The German aviation association BDL has said that it wants to introduce a two-person cockpit rule similar to the one implemented by many airlines, including Aer Lingus and Ryanair.

BDL announced the plan after it emerged that the co-pilot on a Germanwings flight deliberately crashed after being left alone.

The announcement was made by the federation's chief Matthias von Randow, a BDL spokeswoman told AFP. 

Both Irish airlines confirmed it is standard operating procedure on all its aircraft for a member of cabin crew to enter the cockpit if a pilot exits.

Aer Lingus said this has been in operation since sealed cockpits came into being and is required by the Irish Aviation Authority.
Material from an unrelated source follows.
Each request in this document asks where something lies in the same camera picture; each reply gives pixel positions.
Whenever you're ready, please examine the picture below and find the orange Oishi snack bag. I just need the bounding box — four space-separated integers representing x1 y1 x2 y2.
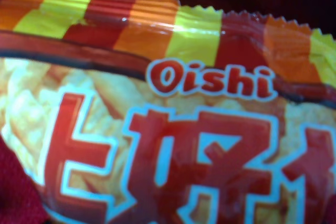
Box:
1 0 335 223
This means two people are on the flight deck at all times.

The cabin crew member will assist with opening the door if the remaining pilot were to become ill or an emergency was to occur.
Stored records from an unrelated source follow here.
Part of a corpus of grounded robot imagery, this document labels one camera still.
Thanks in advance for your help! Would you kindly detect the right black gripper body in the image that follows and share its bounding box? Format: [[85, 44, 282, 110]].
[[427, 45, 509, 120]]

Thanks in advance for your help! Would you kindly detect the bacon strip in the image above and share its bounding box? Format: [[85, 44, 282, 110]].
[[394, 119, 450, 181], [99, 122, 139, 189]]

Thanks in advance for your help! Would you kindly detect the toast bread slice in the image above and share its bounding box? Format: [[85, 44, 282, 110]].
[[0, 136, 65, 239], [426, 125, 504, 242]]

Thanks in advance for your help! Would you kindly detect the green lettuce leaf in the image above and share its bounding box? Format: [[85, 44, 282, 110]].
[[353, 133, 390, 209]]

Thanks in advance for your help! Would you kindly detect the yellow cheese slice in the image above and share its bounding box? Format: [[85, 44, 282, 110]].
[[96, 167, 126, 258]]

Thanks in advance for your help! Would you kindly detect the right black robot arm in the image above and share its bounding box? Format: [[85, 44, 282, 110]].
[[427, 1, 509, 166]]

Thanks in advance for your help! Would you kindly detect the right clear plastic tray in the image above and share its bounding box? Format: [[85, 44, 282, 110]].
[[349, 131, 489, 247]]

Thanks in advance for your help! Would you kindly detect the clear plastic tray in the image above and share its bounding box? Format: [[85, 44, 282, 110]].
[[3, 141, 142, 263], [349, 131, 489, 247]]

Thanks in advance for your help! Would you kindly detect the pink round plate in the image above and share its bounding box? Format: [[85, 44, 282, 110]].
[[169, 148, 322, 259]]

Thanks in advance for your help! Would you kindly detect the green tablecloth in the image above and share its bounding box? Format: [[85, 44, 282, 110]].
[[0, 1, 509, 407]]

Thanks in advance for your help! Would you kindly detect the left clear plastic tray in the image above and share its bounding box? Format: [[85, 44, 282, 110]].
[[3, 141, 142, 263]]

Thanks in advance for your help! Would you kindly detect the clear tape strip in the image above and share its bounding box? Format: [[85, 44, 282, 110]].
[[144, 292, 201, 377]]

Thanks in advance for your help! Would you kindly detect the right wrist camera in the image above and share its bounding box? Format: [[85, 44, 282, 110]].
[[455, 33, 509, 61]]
The cabin crew member must be inside the flight deck before a pilot can exit. 

In a statement, Ryanair said the airline "requires two people to be in the cockpit at all times. If a pilot needs to visit the bathroom the cabin crew supervisor is required to stand in the cockpit for these brief periods".

Earlier, the Irish Aviation Authority has said European regulations do not require a minimum of two persons to be in the cockpit at all times. 

In a statement, IAA said it has approved procedures with Irish airlines to ensure that there are a minimum of two persons in the cockpit at all times during flight. 

The purpose of this is to deal with circumstances where a member of the flight deck crew may become incapacitated or security related issues. 

These procedures apply to all aircraft where EASA regulations require a locked cockpit door.

But it is understood that how it is implemented is up to each individual airline.

A retired Irish air accident investigator has also said there should be a regulation requiring two people to remain in the cockpit of a plane at all times when in flight, if the initial findings of the prosecutor heading the investigation into the passenger plane crash in France turn out to be accurate.

Former investigator Paddy Judge stressed that the investigation is still at a very early stage and the flight data recorder has yet to be found.

He said until such time as it has been found it was inappropriate to jump to conclusions.

However, in the event that it does turn out to be the case he believe there should be a regulation requiring two cabin crew to stay in the cockpit.

He said that regulations should be published by the European Union.

A former chief pilot with British Airways has said that, in his view, this incident could not have been pre-planned.

John Leahy told RTÉ's Six One News it was a short flight and that the co-pilot would not have known that the pilot was going to leave the flight-deck.

He said he believed having a cabin crew member on the flight-deck, when a pilot or first officer is absent will become mandatory by some airlines within days.

Canada this evening ordered its airlines to post two people at all times in cockpits of passenger planes.

Transportation Minister Lisa Raitt's emergency directive was effective immediately, she said.

Low-cost carrier Norwegian Air Shuttle this afternoon said it will now require two people in the cockpit at all times for safety reasons.

"When one person leaves the cockpit, two people will now have to be there," Norwegian's flight operations director Thomas Hesthammer said.

The announcement came after French officials said the co-pilot of the doomed Germanwings flight that crashed Tuesday appeared to have locked the pilot out of the cockpit and deliberately crashed the plane.

Mr Hesthammer said Norwegian's new measure was expected to be enforced as of today.

"We have been discussing this for a long time but this development has accelerated things," he said.

The new measures have been presented to Norway's civil aviation authorities for approval.

Norwegian Air Shuttle is Europe's third-largest low-cost airline.

Mr Hesthammer said current European regulations made no such requirements at the moment.

British airline EasyJet also said it would enforce the new policy.
"EasyJet can confirm that, with effect from tomorrow... it will change its procedure," the airline said in a statement.